The US Justice Department declined to comment on specific ongoing investigations, but said it has opened dozens of cases across the country involving threats to poll workers. Eight people face federal charges for making threats, including two directed at Maricopa County officials.
Justice Department spokesman Joshua Stuve said that while the “vast majority” of complaints the agency receives “do not involve threats of unlawful violence,” he said the messages are “often hostile, harassing and offensive” to election officials and their staff. “They deserve better,” Stuve said.
ONLINE INSPIRATION
Misinformation on right-wing websites and social media fuels much of the animosity toward election staff, according to internal reports among Maricopa officials.
On July 31, Gateway Pundit, a pro-Trump website with a history of publishing false stories, reported that an election official in Maricopa County allowed a staff technician to gain unauthorized access to a computer server room where he deleted 2020 election data. which have been audited. The website publishes the names and photos of the official and technician; readers responded with threats against the two.
“Until we start hanging these evildoers, nothing will change,” one reader wrote in the Gateway Pundit comments section. Another death sentence for computer technology identified in the story: “hang this crook from the (nearest) tree so people can see what happens to traitors.”
The technology didn’t erase anything, according to a Maricopa spokesperson. The county’s director of elections had instructed him to shut down the server to be delivered to the Arizona State Senate in response to a subpoena. A review of the server’s records confirmed that nothing had been deleted, the Reuters spokesman said, and all data from the 2020 election had been backed up and saved months earlier.
Election officials named in Gateway Pundit stories “tend to see a spike in being targeted” for threats and harassing messages, Moore, the county’s information security officer, said in a Nov. 18, 2021, email to the FBI. stories, he added, are often “grossly inaccurate.” A Reuters investigation published last December found that Gateway Pundit was cited in more than 100 threatening and hostile messages targeting 25 poll workers in the year after the 2020 election.
Other right-wing news outlets and commentators have sparked similarly hostile comments in response to their accusations against Maricopa officials. In August, right-wing provocateur Charlie Kirk posted a Telegram comment accusing Reacher, the county clerk, and “his cronies” of turning the Arizona election into a “Third World circus.”
“When are we going to start hanging these people for treason?” commented one reader. Another simply added: “Kill them.”
The Gateway Pundit and Kirk did not respond to requests for comment.

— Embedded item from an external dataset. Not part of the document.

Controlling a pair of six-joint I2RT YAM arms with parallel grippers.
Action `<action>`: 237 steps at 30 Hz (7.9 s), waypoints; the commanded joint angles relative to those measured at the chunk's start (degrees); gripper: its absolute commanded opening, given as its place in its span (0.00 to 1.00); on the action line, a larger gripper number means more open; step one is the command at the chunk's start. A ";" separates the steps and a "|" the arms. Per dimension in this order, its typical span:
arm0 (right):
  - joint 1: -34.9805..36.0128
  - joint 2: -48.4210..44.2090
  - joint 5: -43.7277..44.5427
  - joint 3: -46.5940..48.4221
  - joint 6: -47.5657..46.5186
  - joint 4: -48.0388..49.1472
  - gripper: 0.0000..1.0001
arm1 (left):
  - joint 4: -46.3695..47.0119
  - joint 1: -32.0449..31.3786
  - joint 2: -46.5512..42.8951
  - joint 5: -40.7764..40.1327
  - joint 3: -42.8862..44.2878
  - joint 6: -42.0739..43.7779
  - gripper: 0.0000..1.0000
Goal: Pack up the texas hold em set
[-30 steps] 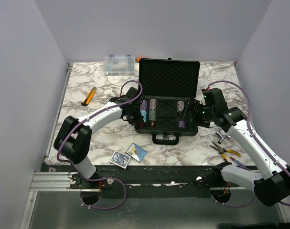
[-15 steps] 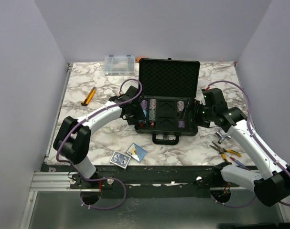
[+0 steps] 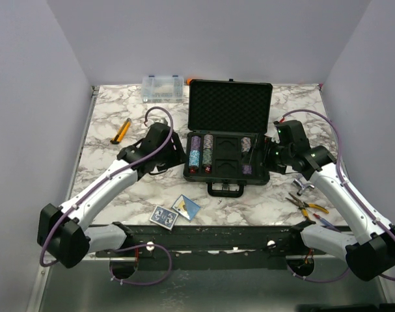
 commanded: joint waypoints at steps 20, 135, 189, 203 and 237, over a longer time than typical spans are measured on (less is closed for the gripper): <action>1.79 4.10 -16.18 5.31 -10.12 8.14 1.00 | -15.00 -0.30 -30.85 -16.48 -9.74 10.00 0.93; 48.18 47.93 13.77 13.87 -21.80 18.60 0.70 | -19.54 -0.30 -53.57 -27.69 -16.58 8.56 0.98; 20.79 30.61 5.80 25.67 -75.50 7.66 0.00 | -17.55 -0.30 -53.13 -24.26 -17.19 11.03 0.97; 9.74 39.22 2.08 29.44 -83.27 10.01 0.01 | -17.27 -0.30 -52.95 -24.23 -17.19 11.44 0.96; 3.70 42.81 -4.42 23.24 -93.03 17.78 0.01 | -16.81 -0.30 -51.06 -22.76 -17.44 11.60 0.96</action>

After a security assessment by the U.S. Department of Homeland Security in late 2021, Maricopa reinforced doors, added shatterproof film on windows and purchased more first aid kits, according to the documents.
But the harassment continues.
“This goes beyond just on-site security. This is a mental health issue,” Jarrett, the county elections director, wrote in an email to county officials two days after the primary.
“I have a lot of respect for free speech and I welcome public scrutiny,” Jarrett added. “However, allowing this predatory activity harms and threatens the viability of the Elections Department.”
Reporting by Linda So, Peter Eisler and Jason Schepp; Editing by Suzanne Goldenberg
Our standards: The Thomson Reuters Trust Principles.